[Response to hypoxia. A systemic mechanism based on the control of gene expression].

New, critically important data have been recently generated about the response to hypoxia. This response can be schematized in three main systems or functions, ie, detectional or oxygen sensing, regulatory, which controls gene expression and effector. The principal organizer of the regulatory branch is a specific transcription factor, the hypoxia-inducible factor 1 (HIF-1). In the presence of oxygen, the alpha subunit of HIF-1 (HIF-1alpha) is modified by hydroxylases, that represent the central point of the oxygen sensing mechanism.

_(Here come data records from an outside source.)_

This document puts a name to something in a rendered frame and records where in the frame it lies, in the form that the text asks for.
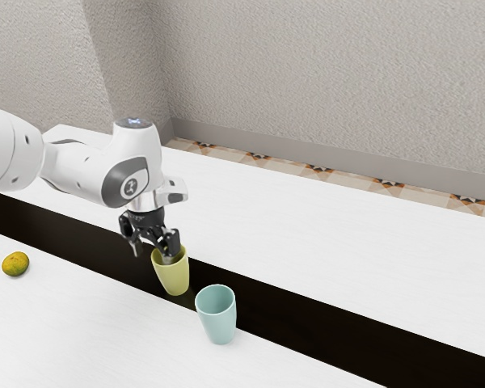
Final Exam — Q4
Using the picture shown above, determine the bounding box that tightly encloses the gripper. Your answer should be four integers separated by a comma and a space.
118, 207, 183, 264

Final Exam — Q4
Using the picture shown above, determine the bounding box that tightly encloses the yellow-green cup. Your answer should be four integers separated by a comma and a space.
150, 244, 191, 297

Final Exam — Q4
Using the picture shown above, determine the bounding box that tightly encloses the light teal cup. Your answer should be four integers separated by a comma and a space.
194, 284, 238, 346

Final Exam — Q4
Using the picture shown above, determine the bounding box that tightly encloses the yellow-green citrus fruit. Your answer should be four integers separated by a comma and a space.
1, 251, 30, 278

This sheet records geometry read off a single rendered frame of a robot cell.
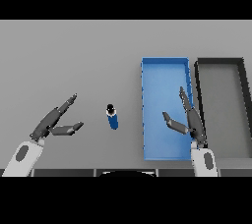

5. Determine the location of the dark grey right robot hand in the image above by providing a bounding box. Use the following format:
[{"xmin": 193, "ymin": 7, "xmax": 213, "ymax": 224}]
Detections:
[{"xmin": 161, "ymin": 85, "xmax": 208, "ymax": 147}]

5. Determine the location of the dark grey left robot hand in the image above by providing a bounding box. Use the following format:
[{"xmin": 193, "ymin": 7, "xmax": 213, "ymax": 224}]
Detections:
[{"xmin": 30, "ymin": 92, "xmax": 85, "ymax": 142}]

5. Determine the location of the blue bin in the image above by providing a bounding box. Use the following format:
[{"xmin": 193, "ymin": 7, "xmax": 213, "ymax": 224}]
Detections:
[{"xmin": 140, "ymin": 56, "xmax": 195, "ymax": 162}]

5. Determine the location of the dark grey bin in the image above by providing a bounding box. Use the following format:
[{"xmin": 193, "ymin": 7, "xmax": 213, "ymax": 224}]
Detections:
[{"xmin": 193, "ymin": 57, "xmax": 252, "ymax": 160}]

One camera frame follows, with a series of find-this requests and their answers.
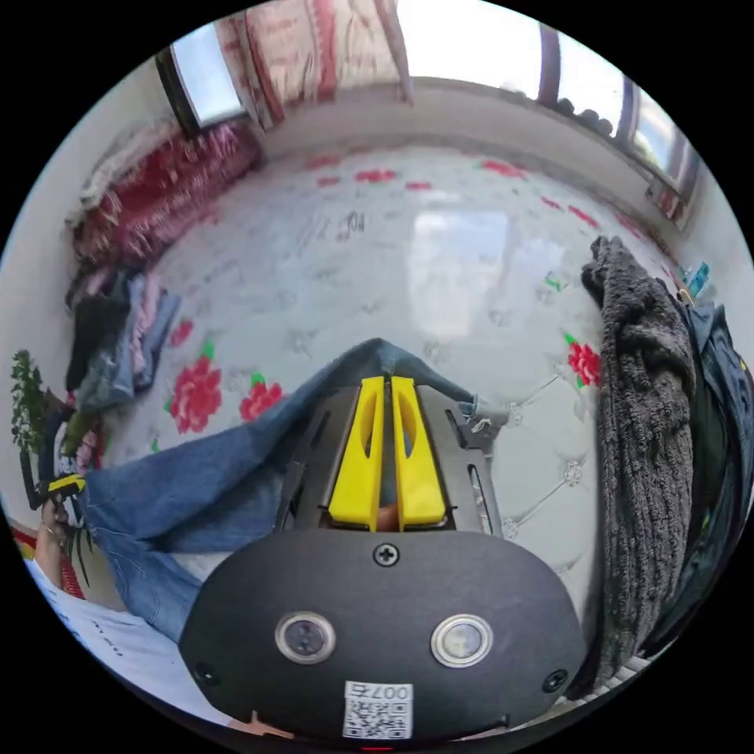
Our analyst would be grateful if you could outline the person's body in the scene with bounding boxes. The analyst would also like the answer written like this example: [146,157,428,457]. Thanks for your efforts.
[22,556,240,730]

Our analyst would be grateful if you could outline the red and cream curtain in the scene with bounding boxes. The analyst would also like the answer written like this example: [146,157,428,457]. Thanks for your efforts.
[214,0,415,128]

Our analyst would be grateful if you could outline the person's right hand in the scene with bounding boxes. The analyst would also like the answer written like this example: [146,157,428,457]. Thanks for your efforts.
[250,709,297,741]

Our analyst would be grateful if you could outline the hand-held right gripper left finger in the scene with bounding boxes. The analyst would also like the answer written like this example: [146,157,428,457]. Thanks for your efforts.
[327,377,386,533]

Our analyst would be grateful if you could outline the green plant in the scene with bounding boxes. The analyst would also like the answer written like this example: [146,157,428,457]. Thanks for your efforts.
[9,349,51,456]

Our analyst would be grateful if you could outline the red patterned rolled blanket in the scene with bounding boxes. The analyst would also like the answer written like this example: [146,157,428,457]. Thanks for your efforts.
[65,120,265,269]

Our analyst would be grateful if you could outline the person's left hand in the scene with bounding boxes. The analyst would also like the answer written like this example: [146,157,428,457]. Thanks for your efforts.
[34,503,76,571]

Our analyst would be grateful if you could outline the wide window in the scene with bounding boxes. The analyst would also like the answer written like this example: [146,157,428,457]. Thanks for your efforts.
[397,0,703,208]

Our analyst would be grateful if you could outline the pile of dark clothes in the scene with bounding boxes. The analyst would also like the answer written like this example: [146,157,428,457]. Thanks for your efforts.
[580,234,754,702]

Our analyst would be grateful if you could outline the small window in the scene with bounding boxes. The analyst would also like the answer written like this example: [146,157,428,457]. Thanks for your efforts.
[155,23,248,137]

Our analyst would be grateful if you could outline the light blue jeans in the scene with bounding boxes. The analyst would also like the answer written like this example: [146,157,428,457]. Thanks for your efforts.
[79,337,511,644]

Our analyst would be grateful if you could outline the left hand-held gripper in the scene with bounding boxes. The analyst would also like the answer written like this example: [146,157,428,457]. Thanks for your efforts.
[35,406,90,514]

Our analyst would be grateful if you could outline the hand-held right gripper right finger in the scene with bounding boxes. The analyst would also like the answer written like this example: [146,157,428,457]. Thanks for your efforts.
[390,375,448,531]

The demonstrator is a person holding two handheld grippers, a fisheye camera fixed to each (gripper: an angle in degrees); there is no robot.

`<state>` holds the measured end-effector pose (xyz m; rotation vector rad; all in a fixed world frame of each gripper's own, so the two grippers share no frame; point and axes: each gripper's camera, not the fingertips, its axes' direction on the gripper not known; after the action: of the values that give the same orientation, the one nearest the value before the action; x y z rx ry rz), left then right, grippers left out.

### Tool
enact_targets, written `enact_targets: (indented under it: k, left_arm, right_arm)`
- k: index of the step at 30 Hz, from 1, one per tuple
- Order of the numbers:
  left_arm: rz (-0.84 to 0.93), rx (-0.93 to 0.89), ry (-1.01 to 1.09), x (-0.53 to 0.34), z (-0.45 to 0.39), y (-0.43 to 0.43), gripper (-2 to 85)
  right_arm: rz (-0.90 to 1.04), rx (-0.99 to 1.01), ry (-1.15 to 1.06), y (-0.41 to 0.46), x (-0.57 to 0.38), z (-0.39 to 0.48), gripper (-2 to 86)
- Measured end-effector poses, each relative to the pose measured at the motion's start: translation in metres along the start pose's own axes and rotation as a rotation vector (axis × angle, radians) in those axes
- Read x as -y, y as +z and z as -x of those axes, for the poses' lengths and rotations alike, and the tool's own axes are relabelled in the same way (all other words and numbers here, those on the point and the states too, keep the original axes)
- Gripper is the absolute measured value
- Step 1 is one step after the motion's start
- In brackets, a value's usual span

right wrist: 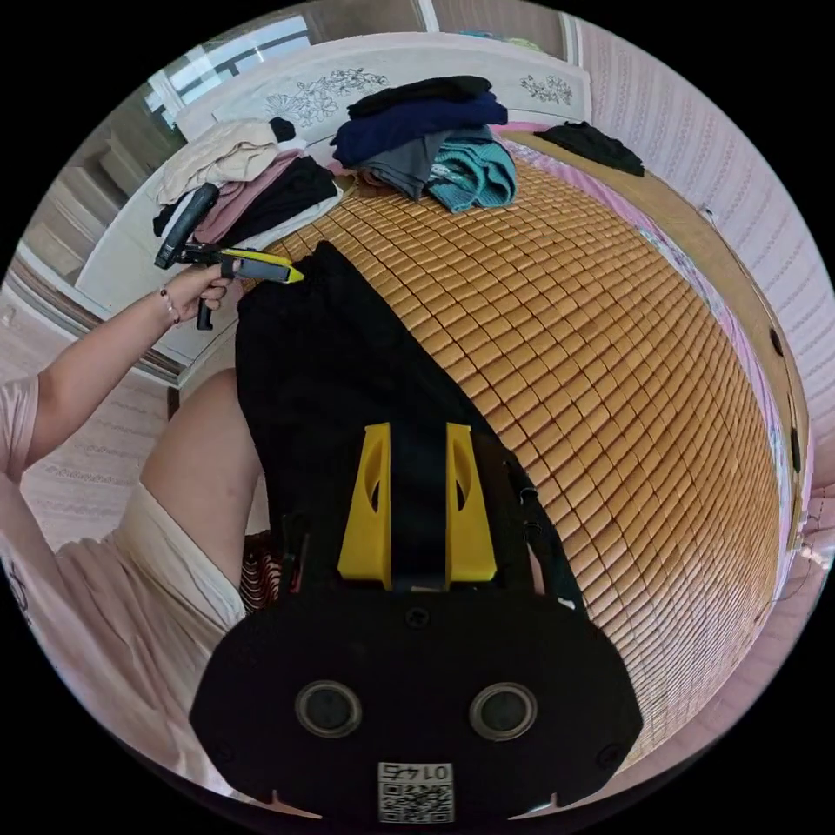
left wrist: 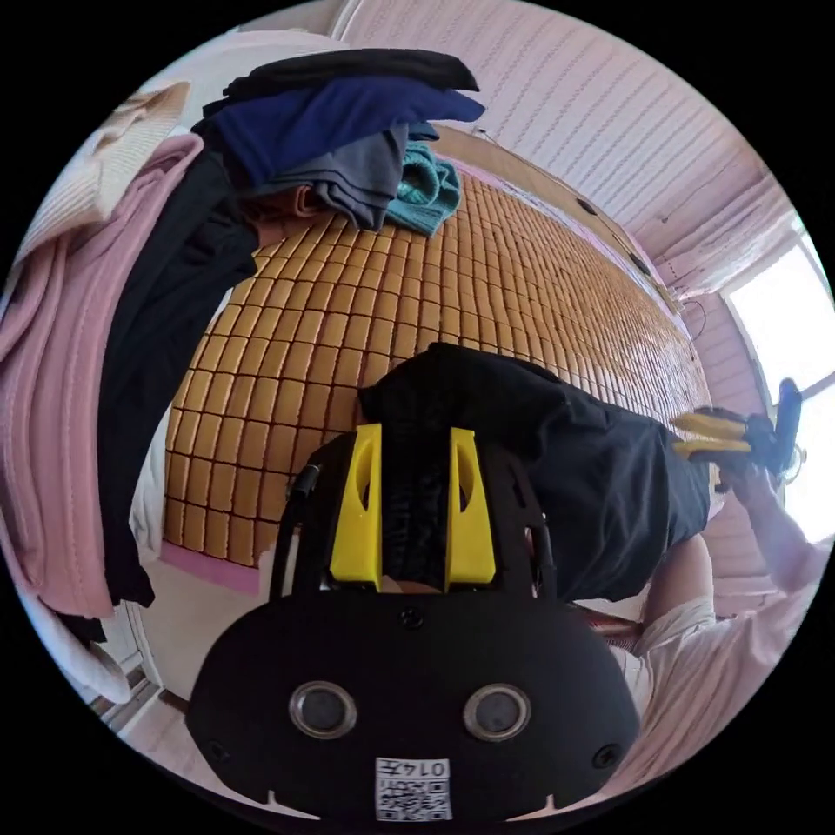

This type of hydroxylation induces HIF-1alpha catabolism by the proteosome. On the contrary, in hypoxia, or in the presence of certain growth factors that increase HIF-1alpha synthesis, HIF-1alpha translocates to the nucleus, where it binds HIF-1beta, and thence acts on transcription of genes carrying hypoxia responsive elements (HRE) on their promoters. These genes regulate the synthesis of an ample series of proteins, which span from respiratory enzymes and transporters to hormones regulating circulation and erythropoiesis. The role of HIF-1alpha is not restricted to the mere induction of adaptation to decreased oxygen: instead, it significantly participates in cell repairing mechanisms. A simple list of some of the stimulatory or inhibitory alterations of pathophysiological importance involving the HIF-1 system, would include: chronic lung disease, smoking adaptation, anemia/hemorrhage, ischemia/reperfusion, growth, vascularization and cell resistance of tumors, preeclampsia and intrauterine growth retardation, retinal hyper o hypovascularization, drug intoxications, bowel inflammatory disease and wound repair. This list illustrates by itself the importance of the mechanism herein reviewed.